There were two great moments for regional arts. One was the heyday of the Victorian philanthropist, when captains of industry commissioned temples of culture where they themselves lived and worked. Great galleries were built across the industrial North, and crammed with masterpieces for the benefit of the people. Many still bear the names of their founders. The second, in my view, was in the 1970s, when a notion that culture should be properly devolved gave rise to new theatres and arts centres across the country.

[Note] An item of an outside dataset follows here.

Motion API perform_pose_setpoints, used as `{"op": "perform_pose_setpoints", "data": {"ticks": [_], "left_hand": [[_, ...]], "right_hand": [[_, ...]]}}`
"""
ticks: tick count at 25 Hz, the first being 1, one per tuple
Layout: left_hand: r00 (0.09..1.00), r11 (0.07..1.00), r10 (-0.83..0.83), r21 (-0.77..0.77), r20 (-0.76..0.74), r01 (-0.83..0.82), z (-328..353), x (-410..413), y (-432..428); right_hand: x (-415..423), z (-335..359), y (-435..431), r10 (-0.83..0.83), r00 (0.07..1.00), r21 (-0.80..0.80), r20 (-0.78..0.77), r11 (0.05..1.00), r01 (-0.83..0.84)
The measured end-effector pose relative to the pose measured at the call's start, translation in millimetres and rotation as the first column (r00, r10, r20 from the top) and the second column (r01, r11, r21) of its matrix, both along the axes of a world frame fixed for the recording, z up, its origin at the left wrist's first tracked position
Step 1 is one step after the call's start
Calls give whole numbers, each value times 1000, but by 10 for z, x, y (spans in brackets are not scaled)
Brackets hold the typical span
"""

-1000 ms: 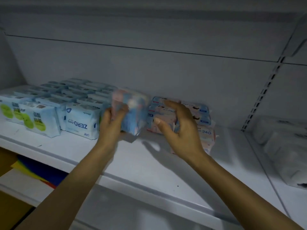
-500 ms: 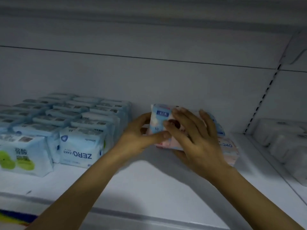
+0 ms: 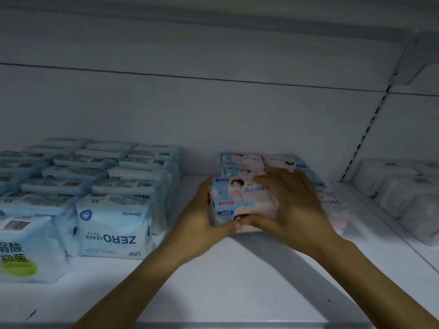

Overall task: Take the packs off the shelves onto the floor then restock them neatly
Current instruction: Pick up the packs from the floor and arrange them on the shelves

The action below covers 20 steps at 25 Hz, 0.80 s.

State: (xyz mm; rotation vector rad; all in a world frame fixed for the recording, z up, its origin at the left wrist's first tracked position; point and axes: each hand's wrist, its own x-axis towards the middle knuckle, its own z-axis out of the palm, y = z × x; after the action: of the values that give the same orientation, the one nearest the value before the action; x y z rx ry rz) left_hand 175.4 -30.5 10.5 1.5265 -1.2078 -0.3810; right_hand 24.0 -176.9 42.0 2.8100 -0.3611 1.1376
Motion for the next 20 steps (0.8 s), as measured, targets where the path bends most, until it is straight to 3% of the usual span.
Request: {"op": "perform_pose_setpoints", "data": {"ticks": [3,5,7,9,11,12,14,16,17,20], "left_hand": [[960,962,15,258,279,-89,-164,60,-70],[963,952,22,289,267,-102,-160,68,-93],[992,965,18,258,128,-51,-70,12,-65],[987,974,157,169,-31,-149,58,-31,-40],[957,959,282,53,-68,-279,206,-64,-118],[954,954,300,-15,-29,-300,265,-91,-183],[942,949,312,-89,124,-303,376,-192,-330],[921,959,282,-84,269,-270,470,-302,-515],[914,968,251,-60,319,-245,517,-343,-612],[867,984,154,4,475,-178,713,-473,-983]], "right_hand": [[-15,-50,-47,-62,973,-88,-221,995,44],[4,101,-21,-13,951,-23,-307,1000,6],[-34,338,-50,68,920,258,-386,965,37],[-109,547,-256,125,972,552,-198,834,5],[-225,669,-701,-28,996,611,80,791,-27],[-266,696,-922,-142,988,629,60,774,73],[-313,644,-1301,-315,916,559,-248,726,401],[-311,504,-1481,-341,757,431,-557,660,615],[-289,428,-1511,-278,741,466,-611,630,621],[-225,324,-1474,-120,835,634,-536,597,492]]}}
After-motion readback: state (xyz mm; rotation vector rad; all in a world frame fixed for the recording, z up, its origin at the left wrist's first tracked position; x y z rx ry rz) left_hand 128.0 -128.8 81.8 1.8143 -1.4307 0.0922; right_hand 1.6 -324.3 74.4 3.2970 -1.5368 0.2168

The picture, now, is sadly diminished. Sure, the wonderful galleries across the North – in Manchester, Liverpool, Durham, Newcastle and Hull – are still there, with their treasure troves of beauty and wonder. The magnificent theatres are there, too. But too often the theatres are dark, or given over to soap stars in panto, while the galleries, limping along on local funding, are open in a sort of desultory, half-hearted manner. The National Gallery and Tate make an effort, by lending key works to regional collections or (in the case of Tate) farming out the Turner Prize. The National Theatre does go on tour. But this is simply lip service. In the main, everything, culturally, points to London. This is where great exhibitions are displayed, important plays staged, operas sung.

“Oh, but these are all streamed online, so everyone can see them,” they say. What? Have you ever had that glorious tingle provoked by the rise of a red curtain, watching a play on a computer? Yes, people could see the sell-out Leonardo exhibition at the National Gallery on television, but it simply did not compare to the experience of standing before the masterpieces. Nor do the much vaunted broadcasts of opera or theatre from the South Bank or Covent Garden. Are they a valid substitute? Not really. You need to hear the scrape of the bows on violins, see the spittle flying out of the mouths of the actors. We have the venues outside London. Take the shows there, so that people whose taxes have paid for them can see them.

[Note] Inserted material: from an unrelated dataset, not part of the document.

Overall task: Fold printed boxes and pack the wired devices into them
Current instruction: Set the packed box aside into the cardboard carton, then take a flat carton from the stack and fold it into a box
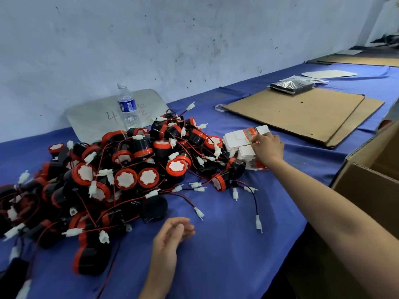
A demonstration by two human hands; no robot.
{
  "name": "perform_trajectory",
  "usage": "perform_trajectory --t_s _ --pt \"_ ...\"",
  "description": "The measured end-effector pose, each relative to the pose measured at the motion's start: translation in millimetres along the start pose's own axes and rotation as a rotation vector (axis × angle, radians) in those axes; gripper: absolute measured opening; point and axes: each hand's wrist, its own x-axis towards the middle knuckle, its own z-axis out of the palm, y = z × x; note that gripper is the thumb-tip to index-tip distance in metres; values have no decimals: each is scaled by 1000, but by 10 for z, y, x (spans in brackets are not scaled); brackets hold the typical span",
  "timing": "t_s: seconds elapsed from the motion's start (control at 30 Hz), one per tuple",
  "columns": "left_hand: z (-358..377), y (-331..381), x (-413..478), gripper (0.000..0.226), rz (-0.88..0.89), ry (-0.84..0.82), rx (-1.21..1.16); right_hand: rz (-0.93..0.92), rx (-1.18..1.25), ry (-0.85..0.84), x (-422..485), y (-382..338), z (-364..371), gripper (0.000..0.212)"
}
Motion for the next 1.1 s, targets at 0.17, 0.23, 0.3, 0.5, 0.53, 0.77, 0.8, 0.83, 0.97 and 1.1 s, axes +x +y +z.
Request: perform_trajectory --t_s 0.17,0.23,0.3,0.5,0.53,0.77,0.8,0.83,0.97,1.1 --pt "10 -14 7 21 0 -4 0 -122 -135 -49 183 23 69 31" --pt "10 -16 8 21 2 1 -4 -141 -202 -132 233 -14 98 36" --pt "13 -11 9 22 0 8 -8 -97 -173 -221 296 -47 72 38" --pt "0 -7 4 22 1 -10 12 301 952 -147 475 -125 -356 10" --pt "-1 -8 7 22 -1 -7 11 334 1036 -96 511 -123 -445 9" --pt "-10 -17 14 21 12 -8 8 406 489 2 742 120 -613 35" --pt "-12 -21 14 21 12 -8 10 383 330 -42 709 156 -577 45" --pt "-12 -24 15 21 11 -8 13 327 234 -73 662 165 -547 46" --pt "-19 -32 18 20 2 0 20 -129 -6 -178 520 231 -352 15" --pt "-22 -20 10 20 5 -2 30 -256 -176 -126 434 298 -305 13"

There is simply no way around it. Most people in this country live outside of London. And most arts cash is spent inside London. It is unfair. And it renders it inaccessible. So what if the British Museum’s exhibition was free for children? My sister, living in Worcester, would have had to spend at least £100 on fares and tickets to bring her two children to see it. On a day trip. Stay overnight, and you are looking at a £300 bill.

The Arts Council must do better. Open up the regional galleries. Fund regional theatres. Insist on proper tours of exhibitions, plays, and operas. Our arts may well be world famous, but they are not shared, at all, between the people who pay for them.